Наконец жизнь стала для нее невыносимой пыткой. Ее сердце точила тайная отрава, тоска по чему-то – один бог знает по чему, тоска, вечно грызущая, как ненасытный пес. Не было такого прибежища, такого тайника, такого закоулка в душе, куда бы можно было от нее скрыться. Как маленькая, слабая муха, которая легкомысленно уселась на железных рельсах и потеряла под колесами несущегося поезда крылья и ноги, она еле живая, с искромсанным сердцем тащилась, ползя все по той же дороге.

До самой смерти…

Она заболела воспалением легких и быстро угасла, прожив едва тридцать с небольшим лет. Ануся, ее старшая дочка, была в то время четырнадцатилетней девчушкой. Последние годы жизни матери она была ее единственной наперсницей, прибежищем и помощью. Таким образом, не удивительно, что она восприняла все духовное наследие матери. Панна Ануся, уже будучи в третьем классе, знала, каковы радости принудительного вероисповедания и что значит любить гнет и чтить принесенное им горе. Знала, что никогда не выйдет замуж, потому что за кого бы она ни вышла, за русского или за поляка, все равно ее ожидала судьба матери. Не лелея сама никаких русских воспоминаний, воспитанная среди постоянных насилий над совестью, между ненавистью и любовью не на жизнь, а на смерть, в самом сердце семейной трагедии, она уже в раннем возрасте стала рабой национального горя. К самым первым, самым ранним ее чувствам примешалось чувство мести за мать и придало всем ее желаниям и грезам остроту стальных стрел. Мысли девочки возросли на гибельной, неземной почве, словно деревца, травы и цветы на недоступной скале. Оттуда, с этой высоты, она детскими глазами взирала на мир, одинокая, ни на кого на земле не похожая. Товарки прозвали ее «Бирутой», так как глаза ее никогда не улыбались юношам, она поклялась вечно оставаться девственницей и, как говорила, посвятить жизнь иным целям. В гимназии она принуждена была ходить в церковь и числиться русской. Так как она уклонялась от выполнения обрядностей и все время явно и тайно поднимала бунт, то к ней применяли различные кары, грозили исключением из гимназии и прибегали к родительскому содействию. Под этим давлением доктор Стоговский, дела которого вечно шли неважно, а со смерти жены и вовсе плохо, сам, вопреки своему желанию и воле, со слезами склонял дочь к послушанию. Все это наполняло юную душу ужасом и отвращением. С течением времени выработались у нее и настоящие принципы, вошли как деятельные составные части в ее характер, стали для нее привычкой и определили поведение. Панна Анна много читала и, можно сказать, под партой получила гораздо более широкое образование, чем предполагали окружающие. Она была недоверчива, замкнута, молчалива и неприступна.

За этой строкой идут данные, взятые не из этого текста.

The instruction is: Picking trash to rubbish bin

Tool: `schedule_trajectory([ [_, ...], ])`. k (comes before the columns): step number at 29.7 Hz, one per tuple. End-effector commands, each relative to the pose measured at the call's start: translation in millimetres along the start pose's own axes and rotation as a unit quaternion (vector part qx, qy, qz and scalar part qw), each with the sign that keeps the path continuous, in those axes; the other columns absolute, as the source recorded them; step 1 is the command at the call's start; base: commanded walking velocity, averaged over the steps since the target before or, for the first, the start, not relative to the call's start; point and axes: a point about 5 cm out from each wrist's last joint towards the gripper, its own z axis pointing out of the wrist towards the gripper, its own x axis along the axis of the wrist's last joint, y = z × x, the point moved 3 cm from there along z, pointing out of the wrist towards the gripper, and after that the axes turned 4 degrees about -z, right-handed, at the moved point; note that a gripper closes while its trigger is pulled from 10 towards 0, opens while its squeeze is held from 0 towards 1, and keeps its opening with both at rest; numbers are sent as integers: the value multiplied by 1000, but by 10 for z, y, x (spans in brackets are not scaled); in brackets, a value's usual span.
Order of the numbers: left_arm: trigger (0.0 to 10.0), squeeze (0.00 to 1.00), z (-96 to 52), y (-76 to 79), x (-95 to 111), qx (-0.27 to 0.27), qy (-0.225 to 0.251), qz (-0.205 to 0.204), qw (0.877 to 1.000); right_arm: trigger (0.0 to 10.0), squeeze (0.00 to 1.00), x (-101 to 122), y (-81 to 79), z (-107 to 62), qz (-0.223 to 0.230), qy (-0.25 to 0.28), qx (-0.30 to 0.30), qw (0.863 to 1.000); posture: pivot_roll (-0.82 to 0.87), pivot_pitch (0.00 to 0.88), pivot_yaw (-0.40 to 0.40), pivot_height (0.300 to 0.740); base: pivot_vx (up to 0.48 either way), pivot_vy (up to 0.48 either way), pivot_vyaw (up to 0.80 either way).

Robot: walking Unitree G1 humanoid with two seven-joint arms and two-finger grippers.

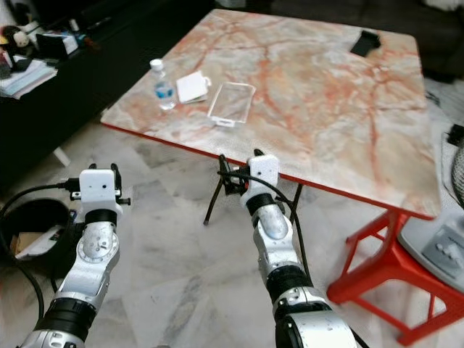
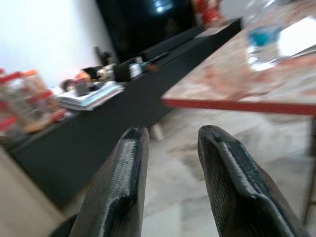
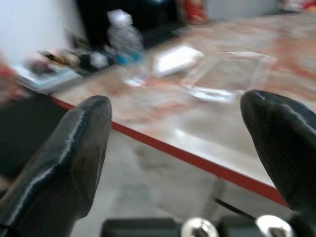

После смерти матери она взяла в свои руки управление домом и заботы о младших детях. Три ее брата учились в мужской гимназии, две младшие сестренки – в женской. Она следила не только за их питанием к учебой, но и делала то же, что мать, то есть учила их ненависти к русскому духу. Однако между материнскими и ее наущениями было различие. Та делала свое как благородный человек, выполняющий свой долг, преодолевая собственную слабость. Эта выполняла его иначе – так, словно «тайком точила нож…».

Борович влюбился в панну Анну в конце зимы. В морозный и снежный день он шел по направлению к гимназии и встретил барышню, направлявшуюся в церковь. Это было в эпоху ожесточеннейших диспутов и чтений у Гонталы. Борович мимолетно взглянул на девушку, в рассеянности подумал было о ней как о чем-то уже давно неинтересном, мертвом, связанном с русофильством: «Ах, это та… „Бирута“ – и вдруг вспомнил, что ему о ней говорили. Он круто повернул и пошел за ней. „Бирута“ шла медленно. Легкие, как пух, снежинки плавали в воздухе и кружились вокруг девичьей головы в каракулевой шапочке. Они тайком садились на пряди светлых волос, выбивающиеся из-под шапочки, дерзко неслись к розовым губкам, и за эту кощунственную дерзость умирали в горячем дыхании, застревали в бровях и длинных ресницах, заглядывая в грустные глаза. Борович всего раз глянул в них и тотчас почувствовал себя так, словно среди бела дня случилось затмение солнца. Эти огромные, лазурные глаза, которые даже белкам придавали слабый оттенок голубизны, завладели его душой…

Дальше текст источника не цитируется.